Okay. Just starting to get into '97s. Tasted two a couple of days ago -- both from Dry Creek Vineyards. The '97 Dry Creek "Heritage Clone" is a big boy, but quite focused; purplish ruby, with compact, jammy blackberry aromatics, and a fleshy, dense, wall-to-wall feel. The best I've ever tasted from this winery. The '97 Dry Creek "Old Vines" is more accessible; beautiful, bright, piquant raspberry jam fruitiness with some melting crayola-like oak shavings; fresh, zesty, yet densely formed fruit, medium full tannins filling a full (but not huge) body. I'd recommend both -- the "Heritage Clone," of course, for the unrepentently Zinful fanatics. Hail and well met, ye disciples of the purple tongue!

[This message has been edited by Randy Caparoso (edited 06-10-99).]

- misterjive - 06-28-1999 12:59 PM

(I used to have a friend who always referred to the book "Let's Go Europe" as "the wanker's guide," both because of its ubiquitousness and the slavish devotion its readers showed it. That being said, I have nothing against either the "Let's Go" series or Robert Parker Jr.'s Wine Advocate....)
So, I just received my wanker's guide, and I was interested to see what he had to say about 1997 Cali zins. Quite clearly, RPj opines that the two Martinellis (Jackass Hill and just plain Jackass) are the best of the bunch (rated 96 and 95, respectively). After Martinelli, Turley is the big winner here, coppping 90s throughout their zin portfolio. Of course, Parker always seems to hold a warm spot on his palate for Ridge selections, a sentiment I share. Now, before you all accuse me of doing a book report on this month's wanker's guide ("Why is he telling us these things?
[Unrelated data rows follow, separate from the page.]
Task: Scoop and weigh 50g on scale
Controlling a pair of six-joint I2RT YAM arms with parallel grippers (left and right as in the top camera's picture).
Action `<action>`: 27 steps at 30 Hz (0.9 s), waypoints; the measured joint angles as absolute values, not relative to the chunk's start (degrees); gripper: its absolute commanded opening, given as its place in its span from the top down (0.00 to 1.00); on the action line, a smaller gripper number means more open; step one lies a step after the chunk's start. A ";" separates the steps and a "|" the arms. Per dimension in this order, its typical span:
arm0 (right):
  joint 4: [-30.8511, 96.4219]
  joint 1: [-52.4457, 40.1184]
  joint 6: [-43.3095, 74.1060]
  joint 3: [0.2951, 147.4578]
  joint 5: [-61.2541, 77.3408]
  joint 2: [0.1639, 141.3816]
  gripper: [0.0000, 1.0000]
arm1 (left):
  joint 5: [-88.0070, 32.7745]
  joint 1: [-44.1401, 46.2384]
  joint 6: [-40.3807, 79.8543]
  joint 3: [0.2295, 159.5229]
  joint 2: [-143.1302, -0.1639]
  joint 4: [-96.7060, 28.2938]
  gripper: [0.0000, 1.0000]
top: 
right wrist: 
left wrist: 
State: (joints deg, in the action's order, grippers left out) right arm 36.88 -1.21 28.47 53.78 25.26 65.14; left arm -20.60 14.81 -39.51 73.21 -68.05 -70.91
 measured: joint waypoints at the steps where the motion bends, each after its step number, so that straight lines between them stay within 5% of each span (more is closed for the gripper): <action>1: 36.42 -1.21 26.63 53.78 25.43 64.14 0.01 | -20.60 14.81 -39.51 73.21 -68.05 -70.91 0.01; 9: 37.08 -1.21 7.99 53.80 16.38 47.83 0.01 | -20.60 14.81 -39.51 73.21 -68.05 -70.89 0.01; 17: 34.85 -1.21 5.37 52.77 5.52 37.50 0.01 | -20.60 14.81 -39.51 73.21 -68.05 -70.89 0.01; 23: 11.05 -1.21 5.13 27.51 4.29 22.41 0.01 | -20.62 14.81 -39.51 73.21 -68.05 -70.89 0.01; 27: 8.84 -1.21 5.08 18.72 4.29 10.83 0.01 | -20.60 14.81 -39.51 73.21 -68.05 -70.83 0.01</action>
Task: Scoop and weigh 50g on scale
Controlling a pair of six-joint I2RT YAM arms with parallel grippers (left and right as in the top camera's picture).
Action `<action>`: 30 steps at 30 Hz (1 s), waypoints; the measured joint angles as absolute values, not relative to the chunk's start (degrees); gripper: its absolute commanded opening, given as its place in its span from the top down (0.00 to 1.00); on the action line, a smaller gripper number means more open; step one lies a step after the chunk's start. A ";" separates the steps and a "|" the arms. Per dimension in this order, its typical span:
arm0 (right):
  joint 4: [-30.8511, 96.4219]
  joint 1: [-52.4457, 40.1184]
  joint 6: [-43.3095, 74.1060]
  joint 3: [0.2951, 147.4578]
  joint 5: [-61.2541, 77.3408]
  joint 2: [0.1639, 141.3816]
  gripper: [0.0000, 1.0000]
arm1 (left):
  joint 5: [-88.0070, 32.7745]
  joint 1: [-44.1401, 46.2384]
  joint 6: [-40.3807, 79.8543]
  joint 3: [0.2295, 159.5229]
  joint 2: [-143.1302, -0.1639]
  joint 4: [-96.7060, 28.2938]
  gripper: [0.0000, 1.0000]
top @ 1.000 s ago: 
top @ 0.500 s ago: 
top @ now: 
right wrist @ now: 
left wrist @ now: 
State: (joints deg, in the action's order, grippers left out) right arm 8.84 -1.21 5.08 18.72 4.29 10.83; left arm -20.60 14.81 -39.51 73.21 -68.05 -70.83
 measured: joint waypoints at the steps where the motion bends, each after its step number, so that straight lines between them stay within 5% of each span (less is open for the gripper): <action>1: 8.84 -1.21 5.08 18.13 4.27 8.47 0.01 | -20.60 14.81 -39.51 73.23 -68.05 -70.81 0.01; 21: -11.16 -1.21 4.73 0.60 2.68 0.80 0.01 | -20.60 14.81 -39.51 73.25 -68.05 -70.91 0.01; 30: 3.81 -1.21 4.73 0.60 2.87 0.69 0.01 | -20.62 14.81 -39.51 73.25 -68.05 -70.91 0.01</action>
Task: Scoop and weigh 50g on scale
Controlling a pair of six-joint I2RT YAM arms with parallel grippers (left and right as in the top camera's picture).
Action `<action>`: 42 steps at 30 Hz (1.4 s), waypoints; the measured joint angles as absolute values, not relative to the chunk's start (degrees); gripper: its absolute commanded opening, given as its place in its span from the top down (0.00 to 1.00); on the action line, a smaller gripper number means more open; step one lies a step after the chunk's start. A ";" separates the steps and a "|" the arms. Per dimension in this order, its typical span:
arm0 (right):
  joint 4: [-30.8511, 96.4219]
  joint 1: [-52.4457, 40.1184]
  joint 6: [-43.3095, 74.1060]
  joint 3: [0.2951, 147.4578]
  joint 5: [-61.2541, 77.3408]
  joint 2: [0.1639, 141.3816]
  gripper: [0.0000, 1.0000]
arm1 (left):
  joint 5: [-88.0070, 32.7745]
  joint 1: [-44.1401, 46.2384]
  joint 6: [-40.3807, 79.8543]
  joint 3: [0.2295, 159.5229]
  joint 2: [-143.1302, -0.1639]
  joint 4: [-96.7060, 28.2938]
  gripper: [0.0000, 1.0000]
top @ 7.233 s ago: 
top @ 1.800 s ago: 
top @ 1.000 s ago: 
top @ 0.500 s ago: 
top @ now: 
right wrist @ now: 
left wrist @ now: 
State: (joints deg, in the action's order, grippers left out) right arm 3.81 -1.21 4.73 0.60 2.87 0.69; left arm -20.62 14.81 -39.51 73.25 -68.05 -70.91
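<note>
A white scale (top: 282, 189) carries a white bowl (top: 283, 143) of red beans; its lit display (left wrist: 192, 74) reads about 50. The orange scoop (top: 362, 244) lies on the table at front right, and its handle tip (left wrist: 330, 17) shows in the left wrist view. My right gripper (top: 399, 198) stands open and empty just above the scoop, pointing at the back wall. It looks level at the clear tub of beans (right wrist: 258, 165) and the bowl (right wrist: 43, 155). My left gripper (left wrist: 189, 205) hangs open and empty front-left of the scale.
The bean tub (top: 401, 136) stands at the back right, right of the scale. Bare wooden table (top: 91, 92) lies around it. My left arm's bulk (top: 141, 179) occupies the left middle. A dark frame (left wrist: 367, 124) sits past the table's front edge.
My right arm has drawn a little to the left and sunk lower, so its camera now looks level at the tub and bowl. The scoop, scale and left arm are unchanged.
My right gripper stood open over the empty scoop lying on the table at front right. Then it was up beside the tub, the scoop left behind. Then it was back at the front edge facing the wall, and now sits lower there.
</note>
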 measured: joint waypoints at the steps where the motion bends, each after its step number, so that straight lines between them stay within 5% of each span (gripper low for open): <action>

I can read it my damn self!#!#@%$#@!!"), let me simply underscore Parker's point that this was a huge crop, making the vintage "good, rather than exciting," in his words. Two more questions/comments: the 1997 Acorn Heritage Alegria intrigues me, because of its Ridge-like inclusion of Alicante Bouschet (and Petite Sirah) in the blend. Has anyone out there had it? Finally, why don't I hear more about Buehler zin? Parker neglects to review it, but finds time to review EVERYTHING ELSE! I like the stuff a great deal, and wonder what the rest of the world thinks about it.....

- Jason - 06-28-1999 08:02 PM

The Buehler is a total sleeper. Not cheap, but what is? The one you refer to is the Estate Zin. He also makes a regular Napa Selection that is very rustic and old style. The estate is very good stuff in the claret style. Even Paul Draper would be proud.

- primitivo - 06-30-1999 11:05 PM

Gentlemen, as a first time allocuter let me be brief. RP is consistent and so are the 3 R's, so for the 97 vintage I'll be sampling the under dogs from: Vigil-Lodi and Howell Mtn-they both show intensity and depth without appearing to have been on the vine too long and the Bogle Old vine for everyday drinking.

- hncjc - 07-01-1999 02:27 PM


You mentioned ZAP. What is that? I understand that there will be a ZAP tasting later this month here in DC. Should I go? Thanks for any help.